Chair of the Kansas Democratic Party
- In office 2011–2015
- Preceded by: Lawrence Gates
- Succeeded by: Larry Meeker

Kansas Secretary of Revenue
- In office January 13, 2003 – January 10, 2011
- Governor: Kathleen Sebelius Mark Parkinson
- Preceded by: Steve Richards
- Succeeded by: Nick Jordan

Mayor of Topeka
- In office 1997–2001
- Preceded by: Butch Felker
- Succeeded by: Butch Felker

Member of the Kansas House of Representatives from the 55th district
- In office 1983–1994

Personal details
- Born: October 17, 1940 (age 85) Texarkana, Arkansas, U.S.
- Party: Democratic
- Spouse: William O. Wagnon
- Children: Jack, William
- Alma mater: Hendrix College

= Joan Wagnon =

American politician (born 1940)

Joan Wagnon (born October 17, 1940) is an American former politician. She was a representative in the Kansas House of Representatives between 1983 and 1995 and the mayor of Topeka, Kansas, between 1997 and 2001. She was secretary of the Kansas Department of Revenue from 2003 to 2011, when she took over as chair of the Kansas Democratic Party, a position that she held until 2015.

== Early life ==
Wagnon was born on October 17, 1940, in Texarkana, Arkansas. She was the eldest of two daughters of Jack Davis, an electrician, and Louise Davis (née Lucas), a businesswoman. She received a bachelors of arts degree in biology in 1962 from Hendrix College in Conway, Arkansas, and worked as a research assistant at the University of Arkansas Medical School between 1962 and 1964. She married William O. Wagnon, a college professor who served as the pro-science chair of the Kansas State Board of Education, in 1964 and the couple had two children: Jack and William III. She worked as a senior research assistant at the medical school of the University of Missouri between 1964 and 1968, the same year that she received her masters of education in counseling and guidance from the same institution.

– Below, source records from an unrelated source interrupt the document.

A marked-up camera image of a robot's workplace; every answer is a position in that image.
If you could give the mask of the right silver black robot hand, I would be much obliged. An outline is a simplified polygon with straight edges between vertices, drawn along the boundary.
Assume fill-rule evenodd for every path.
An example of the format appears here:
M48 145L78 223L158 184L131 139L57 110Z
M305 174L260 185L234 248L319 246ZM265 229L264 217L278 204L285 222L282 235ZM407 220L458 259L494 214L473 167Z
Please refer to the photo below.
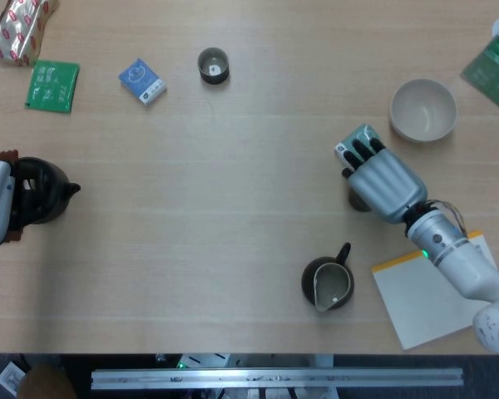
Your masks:
M351 190L386 222L402 223L411 208L427 200L423 181L379 139L350 140L343 158L349 164L343 177Z

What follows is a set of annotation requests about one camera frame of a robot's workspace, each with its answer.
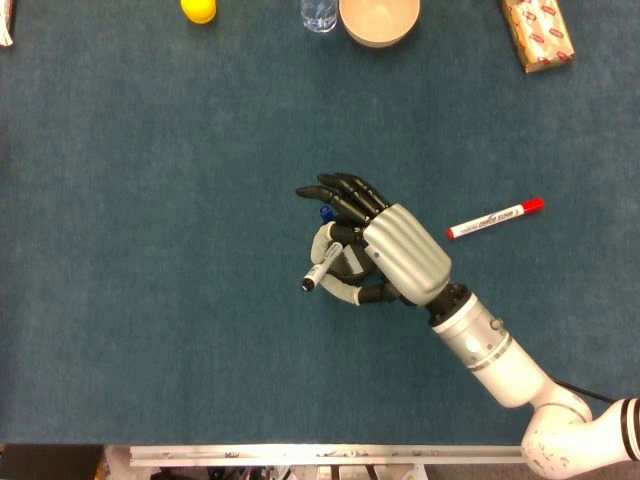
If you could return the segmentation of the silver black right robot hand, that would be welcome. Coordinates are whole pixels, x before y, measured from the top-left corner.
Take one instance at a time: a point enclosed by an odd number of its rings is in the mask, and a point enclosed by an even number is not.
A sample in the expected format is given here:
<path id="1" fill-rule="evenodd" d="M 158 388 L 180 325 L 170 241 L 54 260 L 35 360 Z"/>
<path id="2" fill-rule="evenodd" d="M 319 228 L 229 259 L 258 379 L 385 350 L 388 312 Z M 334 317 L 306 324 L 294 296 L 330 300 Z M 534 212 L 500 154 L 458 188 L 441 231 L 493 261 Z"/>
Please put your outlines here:
<path id="1" fill-rule="evenodd" d="M 334 242 L 359 244 L 385 282 L 369 287 L 348 285 L 326 274 L 316 286 L 356 306 L 401 298 L 425 307 L 445 290 L 452 261 L 411 212 L 390 203 L 356 175 L 320 174 L 318 181 L 317 185 L 297 188 L 296 194 L 331 206 L 338 217 L 317 230 L 311 247 L 313 265 Z"/>

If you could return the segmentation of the black cap whiteboard marker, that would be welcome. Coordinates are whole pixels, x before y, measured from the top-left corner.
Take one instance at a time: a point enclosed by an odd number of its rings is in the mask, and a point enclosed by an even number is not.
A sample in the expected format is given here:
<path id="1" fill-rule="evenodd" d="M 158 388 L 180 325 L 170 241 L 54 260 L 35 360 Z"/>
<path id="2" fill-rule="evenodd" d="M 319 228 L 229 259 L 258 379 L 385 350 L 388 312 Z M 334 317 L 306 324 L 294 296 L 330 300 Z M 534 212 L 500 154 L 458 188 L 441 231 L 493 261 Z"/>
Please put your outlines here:
<path id="1" fill-rule="evenodd" d="M 332 243 L 325 251 L 319 263 L 314 264 L 301 281 L 301 289 L 304 292 L 311 292 L 327 274 L 331 265 L 342 254 L 343 246 L 339 242 Z"/>

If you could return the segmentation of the red cap whiteboard marker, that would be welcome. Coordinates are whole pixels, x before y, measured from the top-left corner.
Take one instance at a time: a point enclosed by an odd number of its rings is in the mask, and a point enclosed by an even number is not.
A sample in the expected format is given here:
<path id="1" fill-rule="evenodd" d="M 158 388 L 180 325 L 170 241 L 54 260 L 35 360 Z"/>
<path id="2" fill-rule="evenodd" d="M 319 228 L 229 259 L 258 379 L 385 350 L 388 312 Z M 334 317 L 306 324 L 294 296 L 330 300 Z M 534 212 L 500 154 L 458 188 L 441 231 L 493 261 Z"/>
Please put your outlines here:
<path id="1" fill-rule="evenodd" d="M 455 240 L 462 236 L 483 230 L 494 225 L 510 221 L 523 215 L 530 215 L 542 211 L 545 201 L 542 197 L 535 197 L 528 201 L 495 211 L 481 217 L 451 226 L 447 229 L 447 238 Z"/>

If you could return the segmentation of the black round pen holder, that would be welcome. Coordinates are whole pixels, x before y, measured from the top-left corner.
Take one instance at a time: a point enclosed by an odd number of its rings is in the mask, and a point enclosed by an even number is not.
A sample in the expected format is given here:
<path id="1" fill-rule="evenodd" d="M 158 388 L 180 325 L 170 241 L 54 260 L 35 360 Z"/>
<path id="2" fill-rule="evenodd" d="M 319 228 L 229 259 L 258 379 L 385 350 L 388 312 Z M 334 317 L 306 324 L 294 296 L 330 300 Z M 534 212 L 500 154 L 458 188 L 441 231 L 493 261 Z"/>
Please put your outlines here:
<path id="1" fill-rule="evenodd" d="M 349 244 L 343 248 L 342 253 L 331 263 L 327 274 L 348 285 L 357 285 L 376 270 L 376 264 L 361 245 Z"/>

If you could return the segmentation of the blue cap whiteboard marker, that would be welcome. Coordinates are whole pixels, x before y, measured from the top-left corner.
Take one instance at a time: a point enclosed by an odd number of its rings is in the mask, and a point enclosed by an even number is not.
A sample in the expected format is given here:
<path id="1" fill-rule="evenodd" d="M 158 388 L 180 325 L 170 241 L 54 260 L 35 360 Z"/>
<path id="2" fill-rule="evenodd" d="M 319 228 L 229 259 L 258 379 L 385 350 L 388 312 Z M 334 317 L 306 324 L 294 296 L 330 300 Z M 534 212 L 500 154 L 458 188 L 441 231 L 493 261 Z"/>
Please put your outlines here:
<path id="1" fill-rule="evenodd" d="M 327 204 L 320 208 L 320 216 L 324 224 L 336 220 L 333 209 Z M 358 245 L 345 244 L 342 254 L 332 264 L 329 272 L 343 281 L 354 282 L 356 277 L 365 273 L 364 261 L 361 259 L 361 255 L 361 248 Z"/>

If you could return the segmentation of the beige bowl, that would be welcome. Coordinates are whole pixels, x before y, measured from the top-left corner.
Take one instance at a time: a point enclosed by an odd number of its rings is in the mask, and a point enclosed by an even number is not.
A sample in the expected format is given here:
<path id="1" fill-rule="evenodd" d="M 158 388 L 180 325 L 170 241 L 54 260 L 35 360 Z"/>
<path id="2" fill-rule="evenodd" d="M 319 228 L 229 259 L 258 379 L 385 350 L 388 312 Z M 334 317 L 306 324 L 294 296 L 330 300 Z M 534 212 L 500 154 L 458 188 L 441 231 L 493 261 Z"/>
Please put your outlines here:
<path id="1" fill-rule="evenodd" d="M 347 33 L 359 44 L 385 48 L 402 40 L 416 25 L 421 0 L 339 0 Z"/>

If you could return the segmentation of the clear glass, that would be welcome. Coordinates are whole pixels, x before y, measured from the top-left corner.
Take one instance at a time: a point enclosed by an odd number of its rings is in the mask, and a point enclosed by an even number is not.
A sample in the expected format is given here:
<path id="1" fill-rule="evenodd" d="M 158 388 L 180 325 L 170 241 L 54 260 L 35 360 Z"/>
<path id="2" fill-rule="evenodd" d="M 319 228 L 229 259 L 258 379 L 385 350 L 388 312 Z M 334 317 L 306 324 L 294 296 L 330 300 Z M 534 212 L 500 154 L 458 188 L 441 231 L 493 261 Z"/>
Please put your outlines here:
<path id="1" fill-rule="evenodd" d="M 315 33 L 330 32 L 337 23 L 339 0 L 300 0 L 303 26 Z"/>

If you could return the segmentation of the gold red printed snack pack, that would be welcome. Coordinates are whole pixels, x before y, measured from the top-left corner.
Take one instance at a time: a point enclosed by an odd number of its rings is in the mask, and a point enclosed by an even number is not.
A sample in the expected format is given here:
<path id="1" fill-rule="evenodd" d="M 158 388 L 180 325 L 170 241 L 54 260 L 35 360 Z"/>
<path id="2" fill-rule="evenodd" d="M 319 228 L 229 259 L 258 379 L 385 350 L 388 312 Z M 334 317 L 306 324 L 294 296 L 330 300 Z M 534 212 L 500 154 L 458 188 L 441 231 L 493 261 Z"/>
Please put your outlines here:
<path id="1" fill-rule="evenodd" d="M 527 74 L 574 60 L 575 49 L 558 0 L 498 0 L 498 3 Z"/>

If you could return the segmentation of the blue felt table cover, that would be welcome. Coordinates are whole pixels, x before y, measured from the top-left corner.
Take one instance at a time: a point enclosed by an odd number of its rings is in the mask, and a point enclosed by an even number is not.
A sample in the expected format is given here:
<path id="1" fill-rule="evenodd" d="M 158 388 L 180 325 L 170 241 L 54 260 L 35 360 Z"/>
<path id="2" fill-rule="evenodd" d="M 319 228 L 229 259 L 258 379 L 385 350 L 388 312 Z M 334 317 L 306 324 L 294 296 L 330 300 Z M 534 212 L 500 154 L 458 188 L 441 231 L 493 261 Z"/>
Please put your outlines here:
<path id="1" fill-rule="evenodd" d="M 550 375 L 640 397 L 640 0 L 559 0 L 527 74 L 498 0 L 422 0 L 397 44 L 300 0 L 16 0 L 0 47 L 0 441 L 516 445 L 400 301 L 306 293 L 351 173 Z M 455 240 L 447 229 L 542 197 Z"/>

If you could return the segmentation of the yellow round plastic object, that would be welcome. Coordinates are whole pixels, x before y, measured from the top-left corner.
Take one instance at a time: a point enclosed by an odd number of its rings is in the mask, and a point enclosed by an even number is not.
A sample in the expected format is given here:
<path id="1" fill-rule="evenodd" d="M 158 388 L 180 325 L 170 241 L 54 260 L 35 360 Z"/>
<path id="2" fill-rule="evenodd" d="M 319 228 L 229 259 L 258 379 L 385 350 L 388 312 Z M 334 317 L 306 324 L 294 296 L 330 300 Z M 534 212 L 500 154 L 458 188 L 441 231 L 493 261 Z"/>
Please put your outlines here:
<path id="1" fill-rule="evenodd" d="M 186 18 L 199 25 L 211 22 L 217 13 L 216 0 L 180 0 L 180 6 Z"/>

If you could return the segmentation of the white printed package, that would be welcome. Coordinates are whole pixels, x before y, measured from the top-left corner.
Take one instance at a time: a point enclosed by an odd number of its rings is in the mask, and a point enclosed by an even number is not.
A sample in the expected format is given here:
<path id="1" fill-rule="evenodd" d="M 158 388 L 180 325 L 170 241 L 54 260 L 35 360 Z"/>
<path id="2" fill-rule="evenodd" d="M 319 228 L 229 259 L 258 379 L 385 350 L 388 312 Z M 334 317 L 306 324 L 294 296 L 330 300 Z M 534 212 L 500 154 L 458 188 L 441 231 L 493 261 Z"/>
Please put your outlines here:
<path id="1" fill-rule="evenodd" d="M 14 0 L 0 0 L 0 46 L 13 45 L 10 30 L 12 24 Z"/>

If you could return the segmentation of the aluminium profile rail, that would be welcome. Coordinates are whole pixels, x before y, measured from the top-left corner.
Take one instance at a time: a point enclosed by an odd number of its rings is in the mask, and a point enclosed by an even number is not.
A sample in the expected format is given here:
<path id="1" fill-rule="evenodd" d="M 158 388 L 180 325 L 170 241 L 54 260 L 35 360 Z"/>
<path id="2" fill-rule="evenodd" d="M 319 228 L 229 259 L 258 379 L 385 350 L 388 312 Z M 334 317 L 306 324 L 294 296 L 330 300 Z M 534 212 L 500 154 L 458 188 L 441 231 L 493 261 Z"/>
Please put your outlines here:
<path id="1" fill-rule="evenodd" d="M 374 464 L 522 464 L 518 446 L 247 444 L 134 445 L 136 467 Z"/>

She worked as a teacher at Northern Hills Junior High School in Topeka, Kansas, in the 1968–1969 school year and at the J.S. Kendall School in Belmont, Massachusetts, in the 1970–1971 school year. She was a counselor at the Youth Corps in Topeka and in 1977, she was hired as the executive director of the Topeka chapter of the Young Women's Christian Association (YWCA).

== Political career ==
Wagnon was a representative in the Kansas House of Representatives from 1983 to 1995, leaving her seat to run in the 1994 Democratic gubernatorial primary where she finished second in a field of five. She was the Mayor of Topeka from 1997 to 2001, the city's first female mayor. She was the state's Secretary of Revenue from January 13, 2003, to January 2011. She served as the chair of the Kansas Democratic Party from 2011 to 2015, rebuilding it from an electoral calamity it suffered in 2010, while substantially expanding the use of information technology in its efforts.